Four Academy Award nominations have already come in for this Paul Greengrass film about Captain Kidd (not Billy), a Civil War veteran, who is trying to make some sense out of his post-war life by going from town to poor, economically-strapped Texas town and simply reading the world’s news stories to audiences hungry for something beyond their own sad tales. He comes across a half-Indian, half-German orphan child whose family was killed and has no place to go. After overcoming a language barrier and culture shock, they both come to realize that their destinies are somehow inextricably bound.

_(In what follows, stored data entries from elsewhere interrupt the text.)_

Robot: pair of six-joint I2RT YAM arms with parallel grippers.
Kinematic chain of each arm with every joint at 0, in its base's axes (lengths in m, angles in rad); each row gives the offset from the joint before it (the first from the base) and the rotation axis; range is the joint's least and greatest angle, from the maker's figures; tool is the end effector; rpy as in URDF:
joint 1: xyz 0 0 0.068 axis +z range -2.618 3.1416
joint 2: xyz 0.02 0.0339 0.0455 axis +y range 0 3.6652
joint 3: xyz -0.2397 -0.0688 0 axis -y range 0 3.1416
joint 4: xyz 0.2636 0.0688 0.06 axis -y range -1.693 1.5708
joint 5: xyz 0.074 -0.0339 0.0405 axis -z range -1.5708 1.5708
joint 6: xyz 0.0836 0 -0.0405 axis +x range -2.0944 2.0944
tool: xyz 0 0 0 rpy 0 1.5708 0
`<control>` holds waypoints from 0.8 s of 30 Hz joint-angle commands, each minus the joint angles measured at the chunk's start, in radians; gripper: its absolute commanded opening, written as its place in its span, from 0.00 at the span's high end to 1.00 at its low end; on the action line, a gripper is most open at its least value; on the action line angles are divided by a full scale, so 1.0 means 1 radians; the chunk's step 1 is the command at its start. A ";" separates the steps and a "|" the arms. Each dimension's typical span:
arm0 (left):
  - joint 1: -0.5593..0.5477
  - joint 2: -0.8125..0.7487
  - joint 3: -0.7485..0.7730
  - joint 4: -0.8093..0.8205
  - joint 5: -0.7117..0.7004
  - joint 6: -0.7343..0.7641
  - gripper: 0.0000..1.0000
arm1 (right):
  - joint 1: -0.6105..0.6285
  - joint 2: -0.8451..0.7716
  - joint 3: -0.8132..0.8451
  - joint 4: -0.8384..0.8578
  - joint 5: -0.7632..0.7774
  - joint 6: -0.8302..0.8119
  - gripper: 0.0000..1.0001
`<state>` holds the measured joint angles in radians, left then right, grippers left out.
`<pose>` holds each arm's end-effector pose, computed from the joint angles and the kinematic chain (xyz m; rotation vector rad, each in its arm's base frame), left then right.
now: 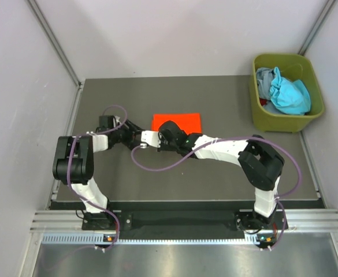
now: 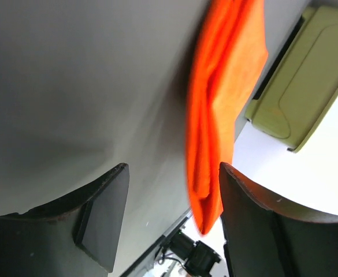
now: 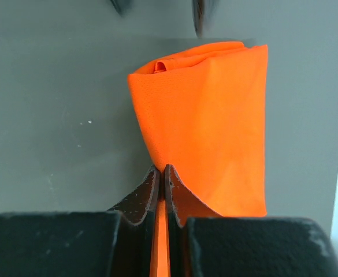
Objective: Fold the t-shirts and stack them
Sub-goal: Neatly place the folded tshirt to the corner
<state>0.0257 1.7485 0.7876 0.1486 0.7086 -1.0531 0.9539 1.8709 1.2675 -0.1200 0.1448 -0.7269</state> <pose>0.3584 -0.0452 0.0679 -0.9722 2.3450 -1.3009 0.2756 0.3678 0.1386 -1.6517 1.5796 -0.0479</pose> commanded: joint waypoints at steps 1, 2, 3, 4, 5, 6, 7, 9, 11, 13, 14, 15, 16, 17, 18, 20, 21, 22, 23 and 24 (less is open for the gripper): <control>-0.067 0.017 0.061 0.166 -0.066 -0.054 0.31 | -0.014 -0.056 0.004 0.017 -0.059 0.026 1.00; -0.087 0.026 0.079 0.189 -0.075 -0.071 0.31 | -0.015 -0.056 0.001 0.019 -0.059 0.027 1.00; -0.096 0.046 0.085 0.204 -0.083 -0.083 0.31 | -0.017 -0.059 0.000 0.019 -0.060 0.030 1.00; -0.105 0.058 0.104 0.210 -0.095 -0.096 0.31 | -0.020 -0.061 0.001 0.019 -0.066 0.032 1.00; -0.122 0.071 0.116 0.209 -0.103 -0.108 0.31 | -0.018 -0.059 0.001 0.019 -0.068 0.038 1.00; -0.130 0.097 0.130 0.191 -0.110 -0.110 0.31 | -0.021 -0.065 0.004 0.019 -0.070 0.040 1.00; -0.138 0.109 0.146 0.169 -0.118 -0.105 0.31 | -0.021 -0.067 0.004 0.019 -0.073 0.040 1.00; -0.151 0.152 0.202 0.094 -0.146 -0.082 0.31 | -0.023 -0.076 0.004 0.022 -0.073 0.040 1.00; -0.156 0.178 0.242 0.059 -0.165 -0.065 0.31 | -0.029 -0.082 0.003 0.023 -0.077 0.044 1.00; -0.156 0.212 0.272 0.008 -0.178 -0.051 0.32 | -0.033 -0.090 0.000 0.025 -0.082 0.049 1.00; -0.158 0.232 0.280 -0.007 -0.190 -0.036 0.32 | -0.033 -0.093 -0.003 0.026 -0.082 0.052 1.00; -0.156 0.243 0.291 -0.023 -0.195 -0.028 0.33 | -0.033 -0.099 -0.006 0.028 -0.085 0.053 1.00; -0.156 0.253 0.309 -0.040 -0.195 -0.019 0.34 | -0.033 -0.102 -0.008 0.029 -0.088 0.055 1.00; -0.156 0.273 0.318 -0.046 -0.196 -0.006 0.34 | -0.033 -0.102 -0.011 0.033 -0.090 0.057 1.00; -0.156 0.282 0.328 -0.055 -0.199 0.001 0.35 | -0.033 -0.108 -0.016 0.033 -0.090 0.058 1.00; -0.156 0.313 0.354 -0.058 -0.202 0.019 0.37 | -0.033 -0.111 -0.020 0.036 -0.093 0.063 1.00; -0.156 0.324 0.364 -0.060 -0.196 0.024 0.37 | -0.033 -0.115 -0.025 0.037 -0.093 0.064 1.00; -0.156 0.363 0.407 -0.054 -0.186 0.036 0.41 | -0.033 -0.119 -0.034 0.039 -0.099 0.070 1.00; -0.156 0.364 0.407 -0.053 -0.186 0.036 0.41 | -0.033 -0.119 -0.037 0.039 -0.099 0.070 1.00; -0.156 0.373 0.429 -0.055 -0.176 0.039 0.43 | -0.033 -0.122 -0.040 0.042 -0.100 0.070 1.00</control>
<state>-0.1299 2.0510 1.1664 0.1444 0.5644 -1.0748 0.9268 1.8091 1.2366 -0.1131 0.0761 -0.6743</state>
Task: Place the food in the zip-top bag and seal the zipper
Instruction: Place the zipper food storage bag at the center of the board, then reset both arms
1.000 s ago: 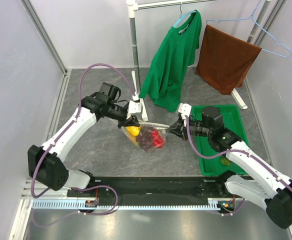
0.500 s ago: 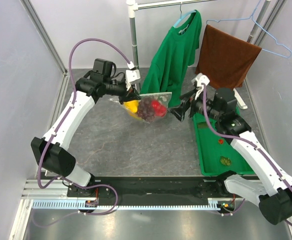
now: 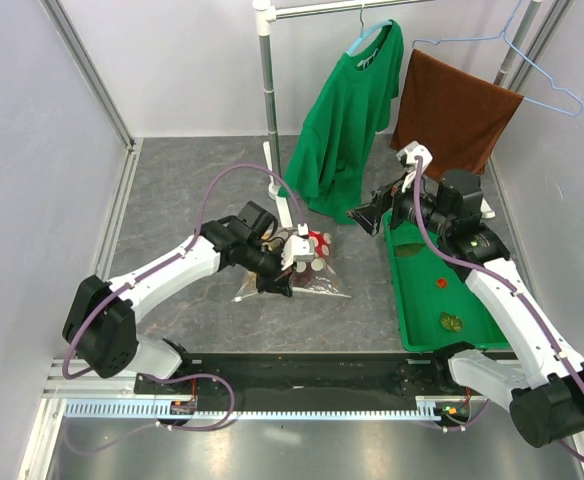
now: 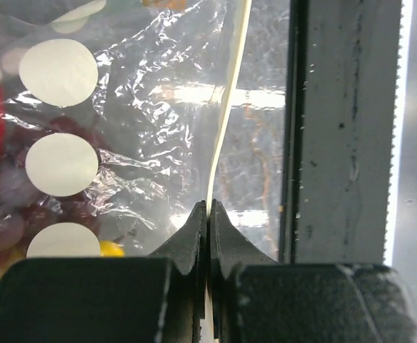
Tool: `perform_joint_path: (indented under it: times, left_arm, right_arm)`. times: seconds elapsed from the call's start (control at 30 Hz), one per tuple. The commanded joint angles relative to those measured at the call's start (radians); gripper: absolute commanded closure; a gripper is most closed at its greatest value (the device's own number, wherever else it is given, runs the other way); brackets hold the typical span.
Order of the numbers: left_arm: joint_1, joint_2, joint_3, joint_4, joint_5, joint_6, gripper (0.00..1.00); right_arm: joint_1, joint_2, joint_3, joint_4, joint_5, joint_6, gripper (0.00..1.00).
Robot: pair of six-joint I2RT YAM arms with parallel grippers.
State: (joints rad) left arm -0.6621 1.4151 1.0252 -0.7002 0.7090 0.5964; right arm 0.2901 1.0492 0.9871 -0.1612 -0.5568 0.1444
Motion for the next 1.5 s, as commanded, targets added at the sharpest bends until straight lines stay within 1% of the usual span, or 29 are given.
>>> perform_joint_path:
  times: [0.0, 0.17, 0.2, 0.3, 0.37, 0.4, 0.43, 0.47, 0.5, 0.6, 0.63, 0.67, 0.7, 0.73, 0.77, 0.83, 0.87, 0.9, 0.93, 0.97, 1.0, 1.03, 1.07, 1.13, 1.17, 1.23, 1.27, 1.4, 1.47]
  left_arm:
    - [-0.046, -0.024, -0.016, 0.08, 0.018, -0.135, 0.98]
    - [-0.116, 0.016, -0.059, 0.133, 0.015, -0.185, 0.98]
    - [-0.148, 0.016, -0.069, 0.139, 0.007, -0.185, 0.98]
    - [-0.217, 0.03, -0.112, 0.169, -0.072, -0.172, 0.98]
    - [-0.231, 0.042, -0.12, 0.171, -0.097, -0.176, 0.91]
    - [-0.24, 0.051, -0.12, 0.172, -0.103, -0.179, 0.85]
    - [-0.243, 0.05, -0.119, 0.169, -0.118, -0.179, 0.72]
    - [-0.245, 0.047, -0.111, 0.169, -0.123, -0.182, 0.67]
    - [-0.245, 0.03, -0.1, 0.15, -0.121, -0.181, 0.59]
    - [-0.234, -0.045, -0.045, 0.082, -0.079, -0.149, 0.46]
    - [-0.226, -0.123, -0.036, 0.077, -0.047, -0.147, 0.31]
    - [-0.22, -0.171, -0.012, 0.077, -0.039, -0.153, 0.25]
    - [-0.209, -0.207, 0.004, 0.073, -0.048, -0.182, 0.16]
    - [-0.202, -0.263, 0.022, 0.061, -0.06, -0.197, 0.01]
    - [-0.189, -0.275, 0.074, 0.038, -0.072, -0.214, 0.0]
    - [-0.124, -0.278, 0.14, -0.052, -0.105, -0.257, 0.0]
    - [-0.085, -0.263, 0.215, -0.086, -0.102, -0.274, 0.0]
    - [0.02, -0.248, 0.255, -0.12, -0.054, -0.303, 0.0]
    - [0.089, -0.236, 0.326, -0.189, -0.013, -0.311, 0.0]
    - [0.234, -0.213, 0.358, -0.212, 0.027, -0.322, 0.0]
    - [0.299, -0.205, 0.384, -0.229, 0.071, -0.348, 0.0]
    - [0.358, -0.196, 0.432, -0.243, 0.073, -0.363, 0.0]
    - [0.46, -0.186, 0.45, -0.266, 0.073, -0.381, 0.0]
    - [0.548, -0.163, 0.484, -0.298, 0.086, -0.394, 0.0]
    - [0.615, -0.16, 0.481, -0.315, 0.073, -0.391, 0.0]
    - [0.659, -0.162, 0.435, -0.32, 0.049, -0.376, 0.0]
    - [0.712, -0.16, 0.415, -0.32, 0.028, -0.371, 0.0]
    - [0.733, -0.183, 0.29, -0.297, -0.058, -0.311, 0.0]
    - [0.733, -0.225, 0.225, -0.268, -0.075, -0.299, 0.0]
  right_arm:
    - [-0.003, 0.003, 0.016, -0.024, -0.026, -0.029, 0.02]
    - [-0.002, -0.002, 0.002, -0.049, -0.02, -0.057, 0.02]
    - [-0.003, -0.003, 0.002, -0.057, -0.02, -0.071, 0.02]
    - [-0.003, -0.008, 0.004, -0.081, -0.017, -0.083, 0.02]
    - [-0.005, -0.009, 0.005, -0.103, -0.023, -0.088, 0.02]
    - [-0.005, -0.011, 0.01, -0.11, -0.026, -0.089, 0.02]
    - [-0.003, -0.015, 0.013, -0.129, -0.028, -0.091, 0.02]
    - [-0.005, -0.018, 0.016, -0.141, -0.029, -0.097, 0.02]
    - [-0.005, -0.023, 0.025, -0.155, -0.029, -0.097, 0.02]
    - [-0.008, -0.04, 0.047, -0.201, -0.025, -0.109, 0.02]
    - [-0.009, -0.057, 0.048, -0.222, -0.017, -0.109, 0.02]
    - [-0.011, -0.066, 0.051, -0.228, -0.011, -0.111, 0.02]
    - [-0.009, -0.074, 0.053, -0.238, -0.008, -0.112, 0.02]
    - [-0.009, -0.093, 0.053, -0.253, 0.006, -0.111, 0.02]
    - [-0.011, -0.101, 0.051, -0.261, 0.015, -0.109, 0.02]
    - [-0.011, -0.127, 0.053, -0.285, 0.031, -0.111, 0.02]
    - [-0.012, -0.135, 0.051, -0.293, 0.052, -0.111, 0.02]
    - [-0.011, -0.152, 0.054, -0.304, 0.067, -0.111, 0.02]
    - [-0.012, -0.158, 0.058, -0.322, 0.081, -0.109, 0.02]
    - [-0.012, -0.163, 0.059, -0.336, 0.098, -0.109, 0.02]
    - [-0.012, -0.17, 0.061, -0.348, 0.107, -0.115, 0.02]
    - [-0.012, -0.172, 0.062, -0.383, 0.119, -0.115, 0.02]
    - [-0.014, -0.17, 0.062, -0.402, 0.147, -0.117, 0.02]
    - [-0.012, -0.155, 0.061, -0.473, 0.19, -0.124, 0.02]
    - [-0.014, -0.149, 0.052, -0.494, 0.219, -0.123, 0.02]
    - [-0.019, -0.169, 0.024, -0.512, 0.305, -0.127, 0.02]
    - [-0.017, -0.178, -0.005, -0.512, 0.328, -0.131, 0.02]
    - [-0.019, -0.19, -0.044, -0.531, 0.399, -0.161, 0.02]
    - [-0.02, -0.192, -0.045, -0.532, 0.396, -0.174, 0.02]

Why was I initially drawn to this movie? Well, there’s Tom Hanks. I’ll admit it: I’ll seriously consider watching anything he stars in. And it’s an alternative Western. Panoramic views of canyons and plains sans the overplayed vigilante justice? I’ll take it.
Why did I like watching the movie? Good question: it’s stark, 75% of it takes place at night with crude kerosene lamps in dingy quarters, laughter is scarce, and life is hard. I liked it because despite making a meager income and being far from home, Captain Kidd (Hanks) always does the right thing: choosing good over evil, choosing truth over falsehood, choosing kindness over complacency. He gets no glory for it but his conscience will have it no other way. Meanwhile, Johanna (Helena Zengel), the girl, despite having her life ripped out from under her at a tender young age, takes a chance on this old stranger. They regard each other. He lets her eat food with her hands. She lets him pick her up and drag her onto the wagon. Only because they know that at the end of the day, they have each other’s backs; they trust each other.
It’s a film about humanity cast against a world with little hope and all sorts of reasons to give up on kindness. It’s a Western that celebrates neither vengeance nor triumph. It’s about people being good to each other when their world offers little good to be found. It’s about being open to a world that you cannot yet see.